Whenever I think of former closer Bob Wickman, three things immediately pop into my head:
1. He severed his index finger down to his first knuckle when he was two in a farming accident.
2. He has the most saves in Cleveland Indians history.
3. I had to purchase a defibrillator to help jump start my heart after nearly every one of his outings.
During the best of days, Bob Wickman stabilized the Tribe bullpen, providing the Indians with a surefire, ninth-inning save. During the worst of days, Wickman was an injury-prone emergency room filler, living on the edge during every appearance. Through it all, Bob Wickman was the only closer that provided longevity and consistency throughout his run during the first decade.
The All-Aught Indians closer, since we have to have one, is the hefty righty, Bob Wickman.
It’s almost hard to believe, but Wickman was first brought up as a starter for the New York Yankees way back in 1992. Wickman wasn’t a typical power pitcher, throwing a decent fastball, sinker and slider. What made him special was that half-finger of his. According to Wickman, and every coach he pitched for, that half finger gave him natural movement. When he was on, it was too much movement for any opposing batter.
The Yankees ultimately moved Wickman to the bullpen, where he was one of the main set-up man for Indians’ closer John Wetteland. The Yanks traded Wickman to the Brewers in 1996, where in his first game with the Crew, he gave the Indians a glimpse of their future, blowing a save but netting the win in a late August game.
The Tribe ultiately traded for Wickman, Jason Bere and Steve Woodard in the 2000 Richie Sexson trade. While the Indians needed starters, Woodard and Bere didn’t make it through a complete season, while Wickman became a Tribe staple.
Wickman immediately was placed in the role as closer, replacing another All-Aught reliever, Steve Karsay, and saved 14 of 17 games. He went 1-3, with a 3.38 ERA in 26 appearances and 26 2/3 innings pitched. He only struck out 11 batters however, while walking 12.
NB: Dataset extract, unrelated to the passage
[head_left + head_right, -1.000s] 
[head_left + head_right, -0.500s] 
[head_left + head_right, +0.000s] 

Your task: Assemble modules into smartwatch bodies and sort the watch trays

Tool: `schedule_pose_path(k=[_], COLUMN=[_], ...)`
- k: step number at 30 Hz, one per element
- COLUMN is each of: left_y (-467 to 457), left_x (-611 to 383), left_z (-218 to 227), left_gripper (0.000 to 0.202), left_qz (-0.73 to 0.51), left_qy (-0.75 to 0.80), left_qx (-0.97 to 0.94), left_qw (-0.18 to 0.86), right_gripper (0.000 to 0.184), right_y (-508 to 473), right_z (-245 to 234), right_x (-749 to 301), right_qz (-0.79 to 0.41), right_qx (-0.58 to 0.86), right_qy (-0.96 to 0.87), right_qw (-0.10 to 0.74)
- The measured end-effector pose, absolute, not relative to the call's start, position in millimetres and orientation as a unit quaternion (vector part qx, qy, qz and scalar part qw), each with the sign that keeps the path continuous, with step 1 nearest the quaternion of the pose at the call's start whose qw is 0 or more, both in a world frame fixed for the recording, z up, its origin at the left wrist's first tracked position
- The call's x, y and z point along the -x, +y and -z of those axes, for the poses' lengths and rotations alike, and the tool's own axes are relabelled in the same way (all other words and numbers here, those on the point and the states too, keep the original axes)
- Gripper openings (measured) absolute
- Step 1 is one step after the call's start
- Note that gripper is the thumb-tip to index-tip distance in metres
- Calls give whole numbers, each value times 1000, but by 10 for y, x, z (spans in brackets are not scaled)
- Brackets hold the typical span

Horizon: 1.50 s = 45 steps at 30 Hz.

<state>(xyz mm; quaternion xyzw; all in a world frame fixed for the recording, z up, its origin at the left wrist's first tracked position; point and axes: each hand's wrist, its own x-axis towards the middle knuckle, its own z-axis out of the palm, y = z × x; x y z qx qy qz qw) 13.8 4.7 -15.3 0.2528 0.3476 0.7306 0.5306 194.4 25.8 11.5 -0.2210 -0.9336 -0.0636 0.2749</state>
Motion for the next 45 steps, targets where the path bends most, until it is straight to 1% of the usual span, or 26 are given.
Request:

Let the Wickman roller coaster ride begin.
Wickman had one of his best seasons as a Tribe closer in 2001, saving 32 games in 35 chances, while going 5-0 with a 2.39 ERA. He made 70 total appearances, and pitched in 67 2/3 innings, and was a true workhorse. The Indians then made a strange move in June, dealing the unhappy Steve Karsay to Atlanta for crazy closer John Rocker. Rocker was immediately made the Indians closer, and after starting off like a house of fire, imploded.
Re-enter Wickman, who continued his spectacular season.
As good as the 2001 season was, was as bad as the 2002 season turned into. Wickman’s elbow bothered him all season until he was shut down in August. His season ended with Tommy John surgery. Wickman’s ERA lived above 4.00 for most of the season thanks to his injury issues. He still managed to save 20 games during the season. Wickman missed the entire 2003 season rehabbing his elbow.
2004 started off much like the previous two seasons, on the DL with a strained elbow. He returned in early July as a set-up man, before entering as a closer after his fifth appearance, and fourth hold. While he wasn’t lights out, he did save five games in six days in early August. Overall, he saved 13 of 14 games, and righted the bullpen a bit. He finished the season strong, with three saves in his final four games, and no runs allowed.
The 2005 was arguably Wickman’s finest year as a closer, saving 45 games in 50 chances, which was tied for the AL lead. Wickman went 0-4 with a 2.47 ERA. For the first time in three years, Wickman pitched over 60 innings, and was chosen to represent the Indians in the 2005 All-Star game.
The 2006 season was Wickman’s final year with the Tribe, and he pitched like he was disinterested for much of the first half of the season. He went 1 and 4, with a 4.18 ERA, saving 15 games in 29 appearances. Wickman was traded in late July to Atlanta Braves. He was light’s out for the Braves, saving 18 games with a 1.04 ERA, showing that when focused, he could be one of the top closers in baseball.
Wickman had a long run as the Indians closer, and while injury-issues were a problem in the middle of his Tribe career, those problems were bookended by outstanding seasons. Sure, I now need a pacemaker because of the round mound of closers, but there is no doubt he was the best closer in Tribe-land during the first decade.